26 de diciembre de 2012

Al menos 27 muertos en una ola de violencia en Michoacán y Jalisco

MÉXICO DF, 26 Dic. (EUROPA PRESS) -

Al menos 27 personas han muerto en los estados mexicanos de Michoacán y Jalisco, en el suroeste del país, desde que el domingo se iniciase una ola de asesinatos en estas dos regiones en los enfrentamientos entre grupos del crimen organizado y las fuerzas de seguridad mexicanas.

Entre los fallecidos están incluidos doce agentes de la Policía municipal que han muerto en los enfrentamientos. El primer ataque se produjo el domingo cuando un grupo armado tendió una emboscada a una patrulla policial que se estaba desplazando al municipio de Briseñas, en Michoacán, para atender un accidente de tráfico. En este caso, murieron cuatro agentes.

En el municipio de Marcos Catellanos, también en Michoacán, aparecieron los cuerpos calcinados de dos personas.
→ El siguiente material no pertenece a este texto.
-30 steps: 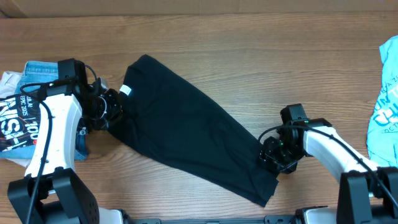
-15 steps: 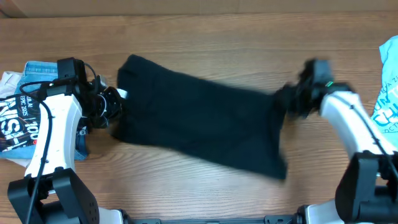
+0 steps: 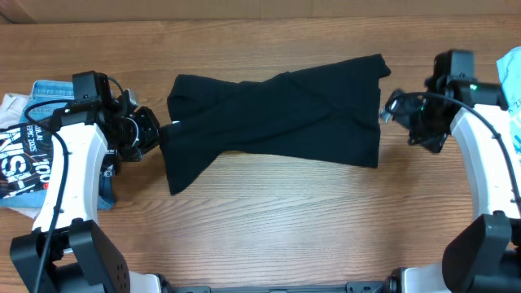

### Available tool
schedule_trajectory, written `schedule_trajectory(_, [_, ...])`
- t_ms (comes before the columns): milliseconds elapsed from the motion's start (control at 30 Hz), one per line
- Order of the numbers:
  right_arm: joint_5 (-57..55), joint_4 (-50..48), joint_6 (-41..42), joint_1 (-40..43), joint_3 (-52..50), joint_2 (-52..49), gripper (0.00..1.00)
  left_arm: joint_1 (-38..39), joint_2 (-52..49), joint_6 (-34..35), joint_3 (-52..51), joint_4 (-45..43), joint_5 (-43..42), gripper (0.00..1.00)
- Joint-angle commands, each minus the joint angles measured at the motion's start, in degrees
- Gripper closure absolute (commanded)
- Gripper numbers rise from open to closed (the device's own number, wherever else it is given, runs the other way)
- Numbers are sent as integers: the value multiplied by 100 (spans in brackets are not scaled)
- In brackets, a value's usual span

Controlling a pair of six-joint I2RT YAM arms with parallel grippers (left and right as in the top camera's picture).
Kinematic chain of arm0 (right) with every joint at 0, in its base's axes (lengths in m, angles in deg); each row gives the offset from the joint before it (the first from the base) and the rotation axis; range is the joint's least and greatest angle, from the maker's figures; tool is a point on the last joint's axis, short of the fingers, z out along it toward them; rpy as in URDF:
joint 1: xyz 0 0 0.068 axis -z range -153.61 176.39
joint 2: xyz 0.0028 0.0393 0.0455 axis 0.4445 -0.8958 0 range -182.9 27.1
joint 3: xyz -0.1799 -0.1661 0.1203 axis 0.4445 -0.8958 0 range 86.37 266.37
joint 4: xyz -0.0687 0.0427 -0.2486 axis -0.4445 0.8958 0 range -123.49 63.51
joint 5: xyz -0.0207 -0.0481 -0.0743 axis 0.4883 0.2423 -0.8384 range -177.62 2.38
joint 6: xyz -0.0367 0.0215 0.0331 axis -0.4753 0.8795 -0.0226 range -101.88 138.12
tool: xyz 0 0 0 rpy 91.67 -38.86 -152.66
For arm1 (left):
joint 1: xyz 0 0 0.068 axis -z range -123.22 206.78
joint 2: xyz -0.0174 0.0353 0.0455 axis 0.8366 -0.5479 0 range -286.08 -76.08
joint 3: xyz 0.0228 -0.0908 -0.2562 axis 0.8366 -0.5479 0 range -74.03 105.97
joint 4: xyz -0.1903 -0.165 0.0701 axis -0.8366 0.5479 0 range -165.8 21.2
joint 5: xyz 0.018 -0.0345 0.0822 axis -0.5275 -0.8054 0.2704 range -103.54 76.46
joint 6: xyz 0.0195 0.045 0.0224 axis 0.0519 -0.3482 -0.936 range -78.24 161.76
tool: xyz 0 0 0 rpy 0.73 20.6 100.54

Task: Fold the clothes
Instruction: 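Grasp the T-shirt's right end with the right gripper, stretching it between grippers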

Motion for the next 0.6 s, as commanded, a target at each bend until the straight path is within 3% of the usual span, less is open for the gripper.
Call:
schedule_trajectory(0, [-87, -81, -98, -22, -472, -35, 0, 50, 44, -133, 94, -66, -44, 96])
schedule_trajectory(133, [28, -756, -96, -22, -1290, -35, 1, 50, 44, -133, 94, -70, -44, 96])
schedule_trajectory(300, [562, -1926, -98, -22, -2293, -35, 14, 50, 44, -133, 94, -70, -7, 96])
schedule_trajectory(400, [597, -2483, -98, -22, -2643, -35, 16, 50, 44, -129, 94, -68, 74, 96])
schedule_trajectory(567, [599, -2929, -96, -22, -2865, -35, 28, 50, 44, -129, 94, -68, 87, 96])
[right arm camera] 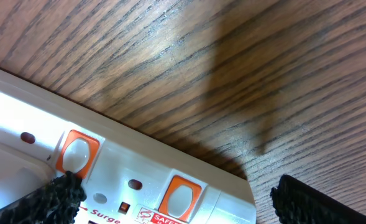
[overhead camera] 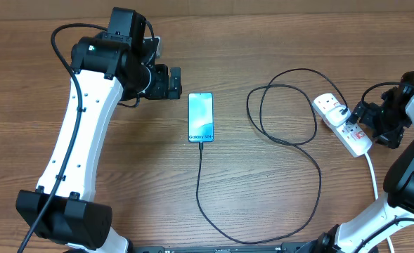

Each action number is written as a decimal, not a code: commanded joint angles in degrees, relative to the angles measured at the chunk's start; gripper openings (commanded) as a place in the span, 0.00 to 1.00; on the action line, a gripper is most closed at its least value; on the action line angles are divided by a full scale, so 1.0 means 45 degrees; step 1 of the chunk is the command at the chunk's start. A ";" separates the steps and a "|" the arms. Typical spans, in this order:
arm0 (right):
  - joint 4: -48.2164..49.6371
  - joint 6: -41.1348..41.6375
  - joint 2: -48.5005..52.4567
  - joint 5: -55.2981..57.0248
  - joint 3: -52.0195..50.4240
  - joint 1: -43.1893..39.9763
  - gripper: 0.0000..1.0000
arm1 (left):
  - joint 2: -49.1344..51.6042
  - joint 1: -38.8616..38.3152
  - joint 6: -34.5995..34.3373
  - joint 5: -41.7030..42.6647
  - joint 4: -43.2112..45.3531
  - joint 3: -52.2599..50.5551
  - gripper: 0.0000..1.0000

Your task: Plug charger to phone and switch on socket

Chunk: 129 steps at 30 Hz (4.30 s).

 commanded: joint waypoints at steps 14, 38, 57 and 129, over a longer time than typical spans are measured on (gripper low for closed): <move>-0.0466 0.0661 -0.1370 0.1103 0.1671 0.0199 1.00 | -0.0291 -0.0024 -0.0083 -0.0073 0.0015 0.0185 1.00; 0.0767 0.0661 -0.0408 -0.0015 -0.0024 -0.0039 1.00 | -0.0291 -0.0024 -0.0083 -0.0073 0.0015 0.0185 1.00; 0.1209 0.0656 -0.0102 -0.0481 -0.0593 -0.0034 1.00 | -0.0291 -0.0024 -0.0083 -0.0073 0.0015 0.0185 1.00; 0.1185 0.0665 0.0355 -0.0597 -0.0447 -0.0049 1.00 | -0.0291 -0.0024 -0.0083 -0.0073 0.0015 0.0185 1.00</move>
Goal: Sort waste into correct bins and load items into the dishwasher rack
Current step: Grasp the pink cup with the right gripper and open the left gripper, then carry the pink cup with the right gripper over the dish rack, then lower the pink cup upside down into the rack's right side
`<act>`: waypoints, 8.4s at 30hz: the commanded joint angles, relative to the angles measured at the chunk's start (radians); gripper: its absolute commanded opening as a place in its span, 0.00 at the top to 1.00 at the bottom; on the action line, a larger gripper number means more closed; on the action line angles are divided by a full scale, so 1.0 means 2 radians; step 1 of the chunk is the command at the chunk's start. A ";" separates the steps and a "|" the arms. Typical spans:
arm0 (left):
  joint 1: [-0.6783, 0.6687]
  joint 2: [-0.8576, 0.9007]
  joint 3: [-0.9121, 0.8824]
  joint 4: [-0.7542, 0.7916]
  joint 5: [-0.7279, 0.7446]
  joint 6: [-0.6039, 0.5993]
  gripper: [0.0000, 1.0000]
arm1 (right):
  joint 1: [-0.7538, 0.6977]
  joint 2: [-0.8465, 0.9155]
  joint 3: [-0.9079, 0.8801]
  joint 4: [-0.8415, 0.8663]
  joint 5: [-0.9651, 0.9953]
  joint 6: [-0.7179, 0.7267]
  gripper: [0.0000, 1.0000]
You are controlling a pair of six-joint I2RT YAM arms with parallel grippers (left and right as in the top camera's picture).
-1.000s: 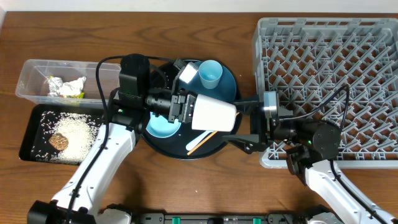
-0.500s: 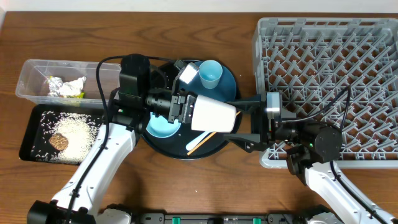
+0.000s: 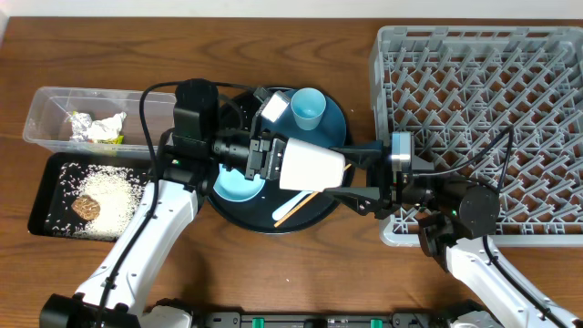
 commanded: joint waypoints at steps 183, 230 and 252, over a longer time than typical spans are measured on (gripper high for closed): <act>0.149 -0.002 -0.130 0.190 -0.147 -0.045 0.02 | -0.086 0.104 0.496 -1.286 0.529 -0.234 0.92; 0.149 -0.002 -0.130 0.190 -0.147 -0.045 0.02 | -0.500 0.118 0.490 -1.286 0.500 -0.275 0.99; 0.149 -0.002 -0.130 0.190 -0.147 -0.045 0.02 | -0.549 0.239 0.490 -1.161 0.514 -0.264 0.99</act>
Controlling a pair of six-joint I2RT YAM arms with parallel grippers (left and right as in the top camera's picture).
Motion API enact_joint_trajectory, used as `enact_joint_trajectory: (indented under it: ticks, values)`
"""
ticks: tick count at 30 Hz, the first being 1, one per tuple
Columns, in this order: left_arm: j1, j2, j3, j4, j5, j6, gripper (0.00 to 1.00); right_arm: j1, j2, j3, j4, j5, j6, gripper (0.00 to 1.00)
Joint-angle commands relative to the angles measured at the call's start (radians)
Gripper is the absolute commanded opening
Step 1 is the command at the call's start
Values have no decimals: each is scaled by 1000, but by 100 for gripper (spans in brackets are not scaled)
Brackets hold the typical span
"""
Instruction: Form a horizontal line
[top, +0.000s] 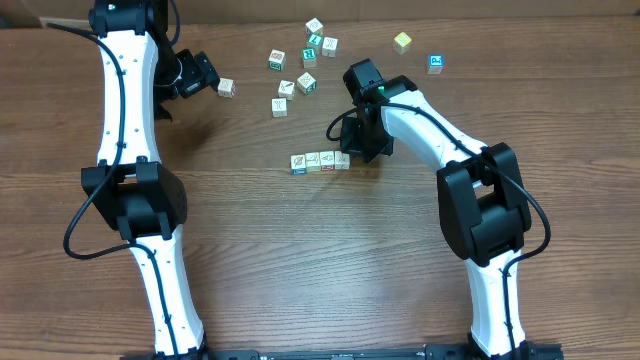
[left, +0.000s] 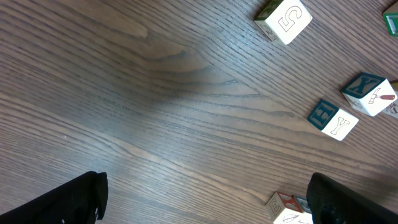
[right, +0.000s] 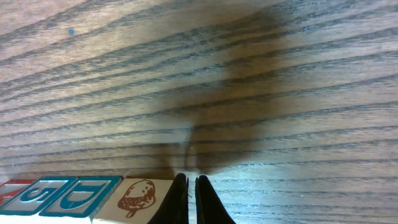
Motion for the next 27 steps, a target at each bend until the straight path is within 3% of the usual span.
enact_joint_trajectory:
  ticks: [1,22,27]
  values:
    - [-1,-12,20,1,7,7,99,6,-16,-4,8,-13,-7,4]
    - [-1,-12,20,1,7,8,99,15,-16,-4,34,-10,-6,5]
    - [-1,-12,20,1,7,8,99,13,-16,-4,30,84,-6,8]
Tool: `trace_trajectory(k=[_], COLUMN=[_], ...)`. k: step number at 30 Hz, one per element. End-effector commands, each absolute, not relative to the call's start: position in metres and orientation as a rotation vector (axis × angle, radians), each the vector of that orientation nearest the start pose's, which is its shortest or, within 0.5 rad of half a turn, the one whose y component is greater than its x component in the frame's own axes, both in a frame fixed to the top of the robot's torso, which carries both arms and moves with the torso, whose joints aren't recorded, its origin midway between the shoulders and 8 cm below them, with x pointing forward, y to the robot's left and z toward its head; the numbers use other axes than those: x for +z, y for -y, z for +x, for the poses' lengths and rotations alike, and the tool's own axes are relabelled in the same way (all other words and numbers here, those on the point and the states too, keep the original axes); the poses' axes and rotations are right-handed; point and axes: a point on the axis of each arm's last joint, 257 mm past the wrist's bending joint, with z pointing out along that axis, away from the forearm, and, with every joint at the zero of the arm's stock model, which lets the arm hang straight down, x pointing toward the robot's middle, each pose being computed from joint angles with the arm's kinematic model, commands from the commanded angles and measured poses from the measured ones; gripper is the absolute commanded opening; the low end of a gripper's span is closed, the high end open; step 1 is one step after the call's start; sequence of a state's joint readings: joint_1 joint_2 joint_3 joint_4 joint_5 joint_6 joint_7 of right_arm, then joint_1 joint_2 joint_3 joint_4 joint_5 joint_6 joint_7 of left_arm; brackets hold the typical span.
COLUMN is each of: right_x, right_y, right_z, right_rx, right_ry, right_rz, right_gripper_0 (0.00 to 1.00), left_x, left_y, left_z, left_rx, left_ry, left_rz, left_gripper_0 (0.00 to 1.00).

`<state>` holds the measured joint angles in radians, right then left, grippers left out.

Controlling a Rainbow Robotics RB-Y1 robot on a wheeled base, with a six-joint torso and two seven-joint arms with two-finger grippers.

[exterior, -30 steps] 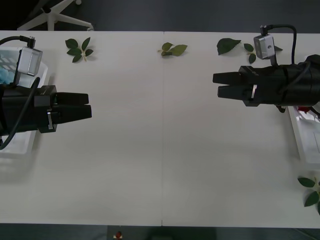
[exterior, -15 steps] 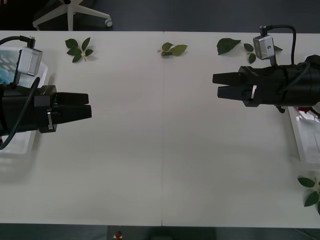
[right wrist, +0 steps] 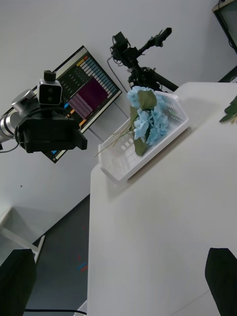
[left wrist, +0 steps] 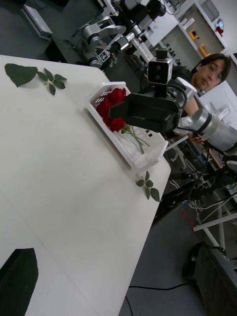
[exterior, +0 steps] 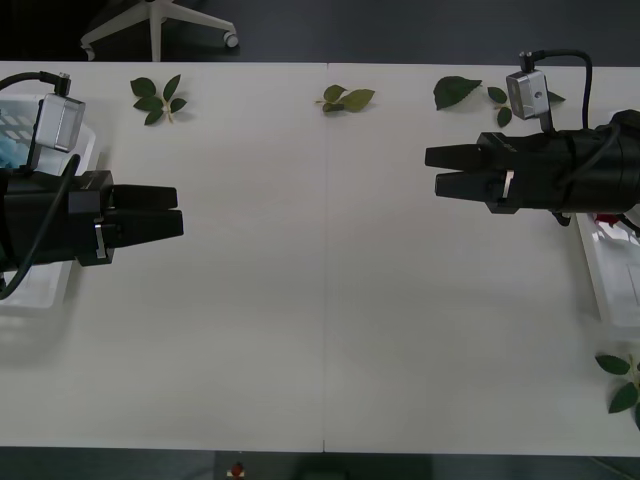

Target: Put the red flowers into the right box and the blue flowers into the left box

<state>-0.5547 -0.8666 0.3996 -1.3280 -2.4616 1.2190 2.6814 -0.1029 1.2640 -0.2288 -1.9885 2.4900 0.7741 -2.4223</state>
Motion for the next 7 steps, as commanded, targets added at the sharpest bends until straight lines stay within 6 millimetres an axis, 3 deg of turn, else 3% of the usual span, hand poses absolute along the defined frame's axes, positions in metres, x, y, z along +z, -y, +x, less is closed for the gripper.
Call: trace_trajectory(k=[1, 7], right_x=[-0.0685, -0.0685], right_y=[0.1069, 0.1069], right_z=[0.4355, 0.4355], right_rx=[1.340, 1.340], right_ry=[-1.528, -1.528], right_rz=[-0.990, -0.990], right_gripper_0=[1.00, 1.00], left_x=[-0.0643, -0.0643], left_y=[-0.1370, -0.1370], left_z=[0.3606, 0.3606], left_rx=[-1.187, -1.187], left_ry=[-1.771, -1.771], left_rz=[0.801, 0.801], left_gripper_0=[0.92, 0.92])
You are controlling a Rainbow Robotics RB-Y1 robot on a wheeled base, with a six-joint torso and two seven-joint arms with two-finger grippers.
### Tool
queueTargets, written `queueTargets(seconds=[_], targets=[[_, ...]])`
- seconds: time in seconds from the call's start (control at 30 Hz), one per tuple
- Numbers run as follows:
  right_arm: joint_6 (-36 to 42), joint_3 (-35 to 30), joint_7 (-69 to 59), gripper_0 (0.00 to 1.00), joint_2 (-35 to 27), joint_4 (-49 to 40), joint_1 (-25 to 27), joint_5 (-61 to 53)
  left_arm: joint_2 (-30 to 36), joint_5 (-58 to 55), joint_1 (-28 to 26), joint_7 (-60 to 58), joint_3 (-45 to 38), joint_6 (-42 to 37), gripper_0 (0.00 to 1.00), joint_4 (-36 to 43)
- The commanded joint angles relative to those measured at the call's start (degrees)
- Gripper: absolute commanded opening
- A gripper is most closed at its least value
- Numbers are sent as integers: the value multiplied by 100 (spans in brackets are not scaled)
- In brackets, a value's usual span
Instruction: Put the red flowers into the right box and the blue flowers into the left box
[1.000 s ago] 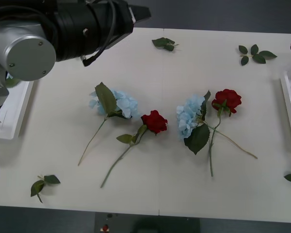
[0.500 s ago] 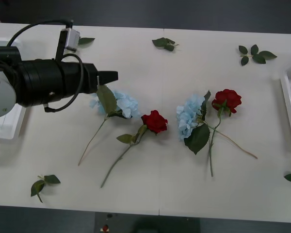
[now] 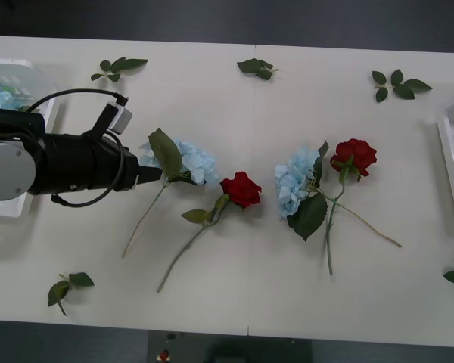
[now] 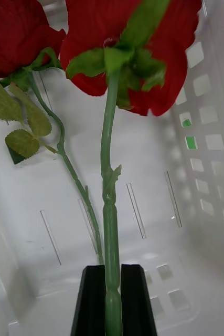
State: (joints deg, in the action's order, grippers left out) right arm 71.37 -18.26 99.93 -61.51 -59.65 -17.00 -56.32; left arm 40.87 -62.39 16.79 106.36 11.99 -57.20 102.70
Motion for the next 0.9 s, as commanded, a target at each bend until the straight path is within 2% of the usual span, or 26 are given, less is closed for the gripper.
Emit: queueTargets(seconds=[0.03,0.07,0.1,0.43,0.53,0.9], targets=[[-247,-46,-272,62,-45,-144,13,51,105,131,132,482,268,271,100,-172],[-299,-46,-272,91,8,-144,13,77,114,263,158,482,383,297,100,-198],[-326,-46,-272,100,25,-144,13,86,105,342,176,465,444,297,100,-224],[-168,-46,-193,100,61,-328,-67,33,105,430,483,421,1042,447,100,-725],[386,-98,-228,100,69,-601,-242,-72,52,447,624,421,1305,702,100,-971],[1915,-81,-369,100,228,-1031,-963,-520,-88,623,800,412,1666,781,100,-1367]])
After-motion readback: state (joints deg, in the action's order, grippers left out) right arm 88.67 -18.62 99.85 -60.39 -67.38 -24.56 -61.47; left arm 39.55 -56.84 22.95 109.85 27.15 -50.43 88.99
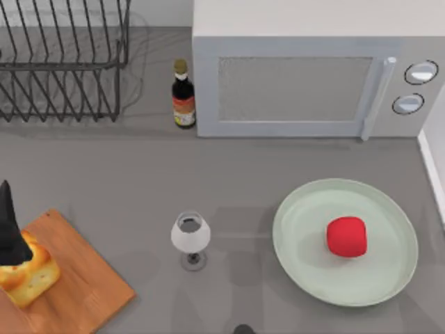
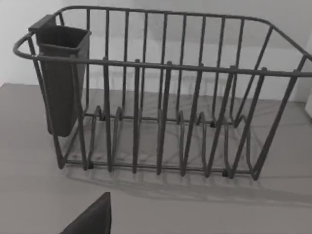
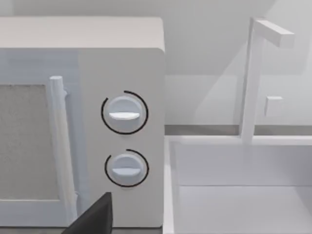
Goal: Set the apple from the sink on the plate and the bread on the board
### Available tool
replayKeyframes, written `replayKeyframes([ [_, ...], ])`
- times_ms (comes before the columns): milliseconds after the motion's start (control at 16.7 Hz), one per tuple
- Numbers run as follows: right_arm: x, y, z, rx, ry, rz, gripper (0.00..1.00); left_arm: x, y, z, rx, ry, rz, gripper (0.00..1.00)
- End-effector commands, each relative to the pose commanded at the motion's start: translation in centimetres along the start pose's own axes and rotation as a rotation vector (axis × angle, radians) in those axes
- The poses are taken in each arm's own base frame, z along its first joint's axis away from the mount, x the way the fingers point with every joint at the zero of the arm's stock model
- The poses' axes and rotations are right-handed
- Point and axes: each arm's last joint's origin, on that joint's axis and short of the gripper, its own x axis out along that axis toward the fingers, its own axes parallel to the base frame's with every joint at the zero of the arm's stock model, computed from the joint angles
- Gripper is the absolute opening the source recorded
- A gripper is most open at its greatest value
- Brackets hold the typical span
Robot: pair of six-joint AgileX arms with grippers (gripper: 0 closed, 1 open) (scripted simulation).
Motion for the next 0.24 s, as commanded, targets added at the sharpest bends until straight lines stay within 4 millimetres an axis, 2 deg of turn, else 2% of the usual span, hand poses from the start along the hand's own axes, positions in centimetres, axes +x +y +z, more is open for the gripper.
replayKeyframes([
  [240,0.00,0.00,0.00,0.000,0.000,0.000,1.00,-0.20,0.07,-0.06,0.062,-0.086,0.004,1.00],
])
En la localidad de Ayotlán, en Jalisco, tres policías murieron en el asalto a una comisaría por parte de un grupo de hombres armados.

El lunes, murieron cuatro agentes de Policía que habían sido secuestrados horas antes en el estado de Jalisco. Estas dos regiones sufren recurrentes ataques por los enfrentamientos entre los cárteles del narcotráfico de los Caballeros Templarios, la Familia Michoacana y el grupo de Jalisco.

El peor ataque se produjo en Nochebuena cuando un grupo de personas entró en un local de la localidad de Concordia, en Sinaloa, y comenzó a disparar, lo que provocó la muerte de nueve personas.

El número de muertos ha ido aumentado desde que comenzaron los enfrentamientos hasta llegar a los 27 fallecidos. Sin embargo, esta cifra podría aumentar ya que en la noche del martes, un grupos de hombres armados atacó las dependencias de la Procuradoría de Jalisco, lo que obligó la intervención de las fuerzas de seguridad.

El diario 'El Universal' ha informado este miércoles, citando a fuentes de la Policía local, que podría haber muerto varias personas en este suceso. Ante la ola de ataques de grupos de narcotraficantes, un total de 24 policías de Ayotlán renunciaron ayer a sus puestos de trabajo para no correr la misma suerte que sus compañeros.